Sempre que era questionado sobre o conservadorismo paulistano, Fernando Haddad respondia, com precisão, que São Paulo é muito grande. Convive, simultaneamente, com um lado conservador que é numeroso, mas não necessariamente radicalmente conservador, e um lado liberal, cosmopolita, que é o que há de mais avançado na sociedade brasileira. E arrematava: "São Paulo é como uma valsa: dois pra direita, um pra esquerda", em alusão ao fato de que nas duas últimas décadas, alternamos uma gestão progressista a cada duas conservadoras: Erundina, Maluf/Pitta, Marta, Serra/Kassab, Haddad, Doria/?.
O estado de São Paulo, por outro lado, talvez seja o mais resistente bunker conservador do país, característica que data do Império, a partir do domínio das oligarquias cafeeiras. Não é justo acusar o PSDB de ser historicamente responsável pelo conservadorismo paulista, até porque a guinada conservadora do partido só ocorre a partir de 2010, quando José Serra, ao perseguir o voto evangélico, introduz a questão do aborto como tema central daquela campanha. Até então, nenhuma eleição presidencial do último período democrático havia dividido a população em polos tão claramente vinculados aos seus posicionamentos socioculturais. A incisão que dividia esses grupos só se alargou desde então.

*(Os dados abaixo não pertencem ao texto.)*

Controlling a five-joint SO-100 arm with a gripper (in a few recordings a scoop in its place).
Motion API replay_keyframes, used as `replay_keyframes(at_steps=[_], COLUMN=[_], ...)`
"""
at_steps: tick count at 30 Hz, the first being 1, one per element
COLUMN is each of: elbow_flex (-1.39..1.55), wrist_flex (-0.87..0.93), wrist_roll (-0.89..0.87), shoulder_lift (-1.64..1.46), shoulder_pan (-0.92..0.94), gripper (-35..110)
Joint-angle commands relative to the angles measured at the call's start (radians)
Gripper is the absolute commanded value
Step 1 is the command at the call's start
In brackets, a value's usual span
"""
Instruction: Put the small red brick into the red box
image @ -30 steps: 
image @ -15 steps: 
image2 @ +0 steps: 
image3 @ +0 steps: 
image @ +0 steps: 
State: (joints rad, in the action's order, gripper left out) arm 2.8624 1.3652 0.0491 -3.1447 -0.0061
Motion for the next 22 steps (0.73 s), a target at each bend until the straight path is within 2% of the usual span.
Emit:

São Paulo é, em muitos aspectos, a capital nacional de fato: a sede de fato do poder político e econômico brasileiro na nova república. A cidade, claro, exerce uma força gravitacional considerável em função dos tamanhos de sua população e economia. A polarização entre PSDB e PT, porém, arrastou para a cidade o núcleo do poder. A constatação é fácil: observem, no dia-a-dia dos candidatos, onde eles estão. Todos os dias, pelo um dos maiores está em São Paulo. Neste ponto, uma rápida digressão: eu sei que Lula é pernambucano. Mas foi um retirante. É, como milhões de outros paulistanos (ou metropaulistanos), parte dessa gente que construiu a cidade e é, até hoje, desrespeitada pelos barões do café.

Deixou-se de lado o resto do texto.